WHAT YOU WILL DO —
Copy all lines below exactly as written. Leave pictures out.

SOURCE DATA —

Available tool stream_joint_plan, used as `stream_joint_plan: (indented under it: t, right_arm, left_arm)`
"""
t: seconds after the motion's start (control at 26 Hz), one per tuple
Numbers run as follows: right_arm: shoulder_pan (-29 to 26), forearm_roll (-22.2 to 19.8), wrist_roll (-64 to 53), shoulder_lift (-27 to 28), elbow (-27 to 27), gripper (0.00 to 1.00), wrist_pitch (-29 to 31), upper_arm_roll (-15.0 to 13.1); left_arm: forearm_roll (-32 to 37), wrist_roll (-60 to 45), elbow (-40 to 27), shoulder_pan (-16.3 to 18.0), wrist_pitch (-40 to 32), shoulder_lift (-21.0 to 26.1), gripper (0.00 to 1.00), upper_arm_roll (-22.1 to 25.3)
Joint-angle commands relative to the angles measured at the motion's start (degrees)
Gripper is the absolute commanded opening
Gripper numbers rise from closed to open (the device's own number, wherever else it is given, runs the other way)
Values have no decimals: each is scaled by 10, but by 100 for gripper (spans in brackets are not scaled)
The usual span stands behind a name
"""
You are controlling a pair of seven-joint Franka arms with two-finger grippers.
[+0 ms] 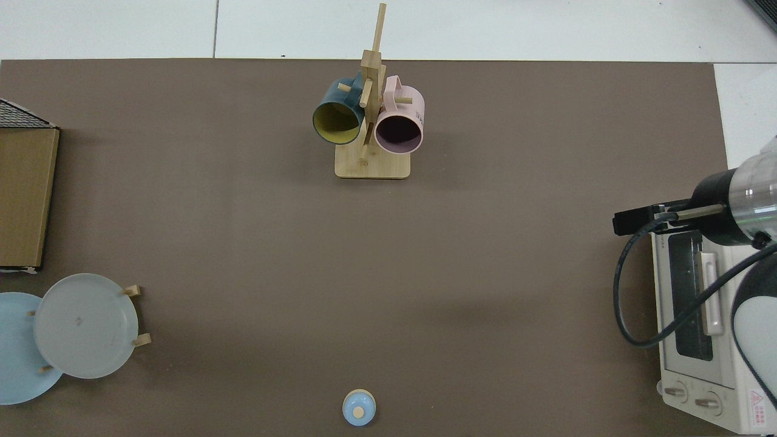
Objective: Put markers into pen holder
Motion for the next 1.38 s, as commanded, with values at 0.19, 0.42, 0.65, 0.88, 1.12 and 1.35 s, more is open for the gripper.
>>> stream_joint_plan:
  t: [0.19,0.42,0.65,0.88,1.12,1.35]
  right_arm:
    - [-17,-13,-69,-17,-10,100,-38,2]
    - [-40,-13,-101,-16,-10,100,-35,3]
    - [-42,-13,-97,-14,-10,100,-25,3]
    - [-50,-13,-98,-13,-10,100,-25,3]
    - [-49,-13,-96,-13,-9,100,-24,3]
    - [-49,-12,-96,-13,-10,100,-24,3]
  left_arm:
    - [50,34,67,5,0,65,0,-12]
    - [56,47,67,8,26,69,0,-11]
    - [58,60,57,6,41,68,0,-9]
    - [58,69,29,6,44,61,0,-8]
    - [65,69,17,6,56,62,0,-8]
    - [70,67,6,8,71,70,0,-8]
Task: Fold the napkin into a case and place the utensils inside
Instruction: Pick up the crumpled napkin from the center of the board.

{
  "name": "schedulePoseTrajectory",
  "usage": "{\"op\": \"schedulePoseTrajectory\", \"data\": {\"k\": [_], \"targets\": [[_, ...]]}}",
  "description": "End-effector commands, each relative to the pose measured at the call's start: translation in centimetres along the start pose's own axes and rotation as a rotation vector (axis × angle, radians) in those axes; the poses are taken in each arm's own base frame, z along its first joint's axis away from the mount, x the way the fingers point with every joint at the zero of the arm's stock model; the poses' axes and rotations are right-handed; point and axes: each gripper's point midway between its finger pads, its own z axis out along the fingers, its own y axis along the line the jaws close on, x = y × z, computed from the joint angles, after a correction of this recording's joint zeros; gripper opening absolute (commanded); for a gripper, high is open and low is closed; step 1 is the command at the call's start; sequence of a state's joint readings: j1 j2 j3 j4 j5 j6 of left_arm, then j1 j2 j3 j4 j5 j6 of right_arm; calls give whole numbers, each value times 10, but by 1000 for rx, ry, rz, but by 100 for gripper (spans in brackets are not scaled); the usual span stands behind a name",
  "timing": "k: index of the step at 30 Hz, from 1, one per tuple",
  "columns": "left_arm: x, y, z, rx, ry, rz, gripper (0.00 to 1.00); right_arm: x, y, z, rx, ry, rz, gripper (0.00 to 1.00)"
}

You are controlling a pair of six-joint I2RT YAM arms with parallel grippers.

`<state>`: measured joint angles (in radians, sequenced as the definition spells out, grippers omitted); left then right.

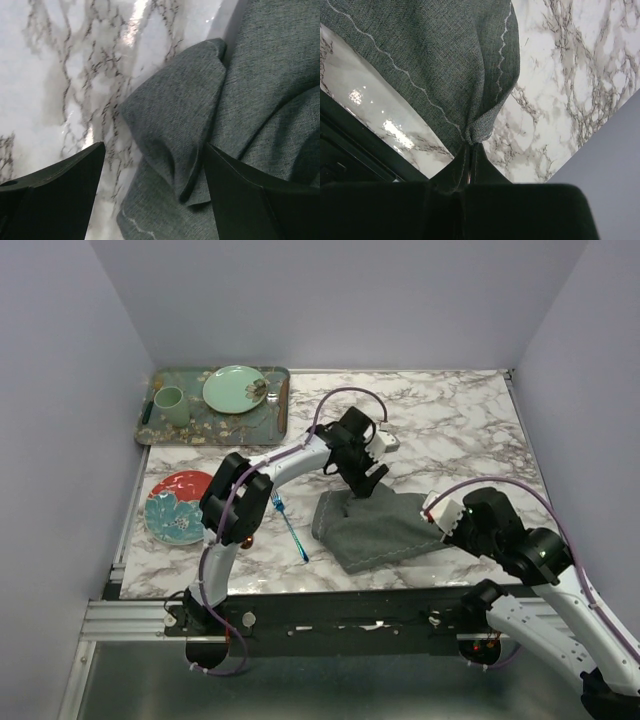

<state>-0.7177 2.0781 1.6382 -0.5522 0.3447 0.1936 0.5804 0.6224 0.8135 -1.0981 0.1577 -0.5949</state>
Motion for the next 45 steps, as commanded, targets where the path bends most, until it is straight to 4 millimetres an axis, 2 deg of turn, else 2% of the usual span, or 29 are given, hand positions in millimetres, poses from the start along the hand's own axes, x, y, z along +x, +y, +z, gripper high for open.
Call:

ANSWER FOR THIS EXERCISE —
Available tool stream_joint_plan, used as `stream_joint_plan: (indented under it: t, right_arm, left_arm)`
"""
t: seconds after the motion's start (control at 26 Hz), one per tuple
Numbers run as follows: right_arm: shoulder_pan (-29 to 26), forearm_roll (-22.2 to 19.8), wrist_roll (-64 to 53), shoulder_lift (-27 to 28), elbow (-27 to 27), gripper (0.00 to 1.00), wrist_pitch (-29 to 31), upper_arm_roll (-15.0 to 13.1); left_arm: forearm_roll (-32 to 37), wrist_roll (-60 to 45), elbow (-40 to 27), shoulder_pan (-16.3 to 18.0), wrist_pitch (-40 to 32), shoulder_lift (-21.0 to 26.1), gripper (0.00 to 1.00), upper_arm_roll (-22.1 to 25.3)
Joint-angle commands relative to the angles measured at the motion's start (degrees)
Gripper is the absolute commanded opening
Gripper numbers rise from closed to open (the device's own number, wherever else it is given, runs the other way)
Values have no decimals: each is scaled by 10, but by 100 for gripper (spans in brackets are not scaled)
The usual span stands behind a name
"""
You are controlling a pair of seven-joint Franka arms with two-finger grippers.
[+0 ms] 
Objective: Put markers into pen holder
Motion for the next 1.38 s, as commanded, with values at 0.19, 0.42, 0.65, 0.88, 1.12 and 1.35 s, more is open for the gripper.
>>> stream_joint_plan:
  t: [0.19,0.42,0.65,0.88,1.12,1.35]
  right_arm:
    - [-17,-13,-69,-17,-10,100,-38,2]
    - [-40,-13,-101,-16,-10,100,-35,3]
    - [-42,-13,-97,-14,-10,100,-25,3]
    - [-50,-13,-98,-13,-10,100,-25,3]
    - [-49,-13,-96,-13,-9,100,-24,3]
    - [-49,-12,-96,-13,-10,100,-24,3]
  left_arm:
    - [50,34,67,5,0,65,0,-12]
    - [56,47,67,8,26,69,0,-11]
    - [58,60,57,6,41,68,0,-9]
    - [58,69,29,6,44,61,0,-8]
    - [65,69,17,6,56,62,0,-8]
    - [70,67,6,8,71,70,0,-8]
Task: Fold the napkin into a case and place the utensils inside
Instruction: Pick up the crumpled napkin from the center of the board.

{
  "name": "schedulePoseTrajectory",
  "usage": "{\"op\": \"schedulePoseTrajectory\", \"data\": {\"k\": [_], \"targets\": [[_, ...]]}}",
  "description": "End-effector commands, each relative to the pose measured at the call's start: translation in centimetres along the start pose's own axes and rotation as a rotation vector (axis × angle, radians) in those axes; the poses are taken in each arm's own base frame, z along its first joint's axis away from the mount, x the way the fingers point with every joint at the zero of the arm's stock model; the poses' axes and rotations are right-handed; point and axes: each gripper's point midway between its finger pads, its own z axis out along the fingers, its own y axis along the line the jaws close on, x = y × z, computed from the joint angles, after a correction of this recording's joint zeros; gripper opening absolute (commanded); for a gripper, high is open and low is closed; step 1 is the command at the call's start; sequence of a state's joint readings: j1 j2 j3 j4 j5 j6 of left_arm, then j1 j2 j3 j4 j5 j6 of right_arm; calls give whole numbers, each value times 10, but by 1000 for rx, ry, rz, but by 100 for gripper (spans in brackets are not scaled); the usual span stands behind a name",
  "timing": "k: index of the step at 30 Hz, from 1, one per tuple",
  "columns": "left_arm: x, y, z, rx, ry, rz, gripper (0.00 to 1.00); right_arm: x, y, z, rx, ry, rz, gripper (0.00 to 1.00)"
}

You are controlling a pair of six-joint I2RT YAM arms with parallel grippers.

`<state>`: measured joint angles (in radians, sequenced as the definition spells out, grippers omitted); left then right.


<state>-0.7177 2.0781 1.6382 -0.5522 0.3447 0.1936 0.5804 0.6224 0.8135 -1.0981 0.1577 -0.5949</state>
Motion for the next 45 steps, as commanded, targets where the path bends most, until it is straight to 4 millimetres an axis, 2 deg of turn, else 2% of the usual span, or 29 are given, hand positions in millimetres, poses from the start along the hand's own axes, x, y, z along +x, +y, +z, gripper high for open.
Call:

Now the exercise is finished.